# [ASSIGNED TASK]
Please quote exactly the lines below from the line containing "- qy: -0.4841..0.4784" to the line containing "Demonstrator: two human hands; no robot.", both lines included, and nothing else.
DATA Block Start
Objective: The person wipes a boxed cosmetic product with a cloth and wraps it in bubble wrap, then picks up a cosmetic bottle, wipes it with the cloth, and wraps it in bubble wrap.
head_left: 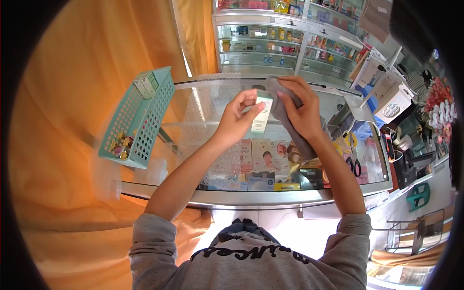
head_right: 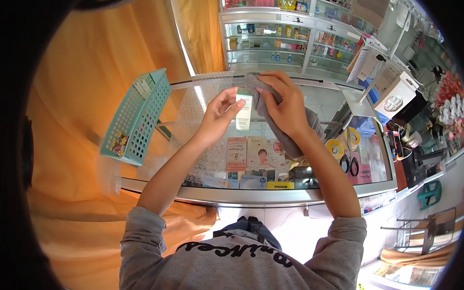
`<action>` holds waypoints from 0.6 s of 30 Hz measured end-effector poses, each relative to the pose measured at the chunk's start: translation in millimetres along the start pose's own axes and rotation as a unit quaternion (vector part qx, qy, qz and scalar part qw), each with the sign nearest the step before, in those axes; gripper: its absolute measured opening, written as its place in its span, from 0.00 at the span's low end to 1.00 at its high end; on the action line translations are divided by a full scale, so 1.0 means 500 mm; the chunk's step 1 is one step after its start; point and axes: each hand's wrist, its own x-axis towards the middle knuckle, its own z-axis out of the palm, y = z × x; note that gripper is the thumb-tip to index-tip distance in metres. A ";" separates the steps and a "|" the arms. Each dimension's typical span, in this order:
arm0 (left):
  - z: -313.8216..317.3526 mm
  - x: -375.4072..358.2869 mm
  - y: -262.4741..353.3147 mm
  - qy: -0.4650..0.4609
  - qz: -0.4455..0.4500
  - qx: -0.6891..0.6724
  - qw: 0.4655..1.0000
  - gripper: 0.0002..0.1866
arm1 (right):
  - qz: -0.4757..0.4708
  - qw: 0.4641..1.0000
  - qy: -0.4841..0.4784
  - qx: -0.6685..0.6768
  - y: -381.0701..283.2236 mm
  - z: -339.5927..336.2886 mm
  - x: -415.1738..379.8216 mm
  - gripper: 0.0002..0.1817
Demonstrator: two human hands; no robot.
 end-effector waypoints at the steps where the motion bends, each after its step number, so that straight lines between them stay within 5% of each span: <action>1: -0.004 0.002 -0.001 -0.006 0.003 0.007 1.000 0.19 | 0.002 1.000 -0.001 0.005 -0.004 -0.008 0.003 0.15; 5: -0.013 -0.002 0.009 0.014 0.069 0.133 0.989 0.19 | -0.058 0.998 -0.034 0.009 -0.033 -0.010 0.009 0.15; 7: -0.024 -0.001 0.002 0.003 0.170 0.220 0.961 0.18 | -0.095 0.978 -0.149 -0.111 -0.040 -0.006 0.004 0.16; 14: -0.010 0.004 0.004 0.011 0.122 0.160 0.979 0.19 | -0.035 0.990 -0.034 -0.134 -0.004 -0.018 0.003 0.17; 16: -0.014 0.008 -0.006 0.028 0.117 0.154 0.981 0.19 | -0.143 0.979 -0.051 -0.137 -0.030 -0.016 0.009 0.16; 18: -0.019 0.008 -0.011 0.036 0.134 0.165 0.977 0.19 | -0.136 0.976 -0.081 -0.147 -0.027 -0.006 0.007 0.15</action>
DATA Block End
# [OUTPUT BELOW]
  - qy: -0.4841..0.4784
  - qx: -0.6685..0.6768
  - y: -381.0701..283.2236 mm
  - z: -339.5927..336.2886 mm
  - x: -415.1738..379.8216 mm
  - gripper: 0.0002..0.1817
Demonstrator: two human hands; no robot.

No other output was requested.